## WHAT TO DO
An exact copy of all the data is the expected answer.

## GIVEN MATERIAL

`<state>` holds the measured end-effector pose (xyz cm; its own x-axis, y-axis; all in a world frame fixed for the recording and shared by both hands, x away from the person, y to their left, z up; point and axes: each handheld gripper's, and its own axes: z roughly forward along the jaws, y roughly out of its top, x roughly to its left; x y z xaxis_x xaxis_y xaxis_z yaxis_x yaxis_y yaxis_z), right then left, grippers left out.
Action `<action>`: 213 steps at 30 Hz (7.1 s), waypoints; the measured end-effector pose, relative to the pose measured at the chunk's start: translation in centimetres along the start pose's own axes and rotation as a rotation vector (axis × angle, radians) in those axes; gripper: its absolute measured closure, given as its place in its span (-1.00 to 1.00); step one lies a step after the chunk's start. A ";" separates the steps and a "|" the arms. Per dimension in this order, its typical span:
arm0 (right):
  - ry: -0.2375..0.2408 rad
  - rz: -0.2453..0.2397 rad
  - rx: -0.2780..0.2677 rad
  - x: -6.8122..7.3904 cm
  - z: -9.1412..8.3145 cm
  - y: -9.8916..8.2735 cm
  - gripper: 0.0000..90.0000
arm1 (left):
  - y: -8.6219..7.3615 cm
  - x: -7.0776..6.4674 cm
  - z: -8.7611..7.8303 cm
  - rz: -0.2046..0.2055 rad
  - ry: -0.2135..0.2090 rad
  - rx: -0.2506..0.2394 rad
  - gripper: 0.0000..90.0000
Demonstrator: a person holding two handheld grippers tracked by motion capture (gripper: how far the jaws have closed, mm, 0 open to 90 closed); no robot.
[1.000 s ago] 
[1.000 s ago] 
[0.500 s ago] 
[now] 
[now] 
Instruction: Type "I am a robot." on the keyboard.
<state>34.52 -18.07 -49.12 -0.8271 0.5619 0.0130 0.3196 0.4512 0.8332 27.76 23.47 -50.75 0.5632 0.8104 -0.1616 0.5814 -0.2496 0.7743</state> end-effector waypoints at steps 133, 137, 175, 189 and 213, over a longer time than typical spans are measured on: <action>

## RESPONSE TO THE TASK
`<state>` holds the measured end-effector pose (xyz cm; its own x-axis, y-axis; all in a world frame fixed for the recording and shared by both hands, x away from the person, y to their left, z up; point and axes: each handheld gripper's, and its own axes: z roughly forward along the jaws, y roughly out of its top, x roughly to its left; x y z xaxis_x xaxis_y xaxis_z yaxis_x yaxis_y yaxis_z), right then left, grippers left out.
Action `<action>`: 213 steps at 30 Hz (7.1 s), waypoints; the measured end-effector pose, relative to the pose measured at the chunk's start: translation in centimetres along the start pose's own axes and rotation as a rotation vector (axis × angle, radians) in those axes; gripper: its absolute measured closure, given as its place in its span (-1.00 to 1.00); step one lies a step after the chunk's start. A ";" separates the steps and a "|" the arms. Per dimension in this order, its typical span:
arm0 (right):
  - ry: -0.2375..0.2408 rad
  - rz: -0.2453..0.2397 rad
  - rx: -0.2780..0.2677 rad
  - x: -6.8122..7.3904 cm
  - z: -9.1412..8.3145 cm
  - y: -9.8916..8.2735 cm
  - gripper: 0.0000..90.0000
arm1 (left):
  - y: -8.6219..7.3615 cm
  - x: -7.0776..6.4674 cm
  - z: -8.7611..7.8303 cm
  - rz: -0.2046..0.2055 rad
  - ry: -0.2135..0.2090 rad
  - rx: -0.2506..0.2394 rad
  - gripper: 0.0000..90.0000
Demonstrator: a person holding two handheld grippers tracked by motion capture (gripper: how far the jaws have closed, mm, 0 open to 90 closed); no robot.
[1.000 s ago] 
[1.000 s ago] 
[0.500 s ago] 
[now] 
[now] 
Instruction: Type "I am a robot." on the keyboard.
<state>34.52 -18.07 -49.12 -0.8271 0.5619 0.0130 0.3196 0.4512 0.8332 27.76 23.47 -50.75 0.5632 0.8104 -0.1616 0.5814 -0.2496 0.7743</state> end-effector waypoints at steps 133, 137, 175, 189 and 213, over a longer time than typical spans are measured on: <action>

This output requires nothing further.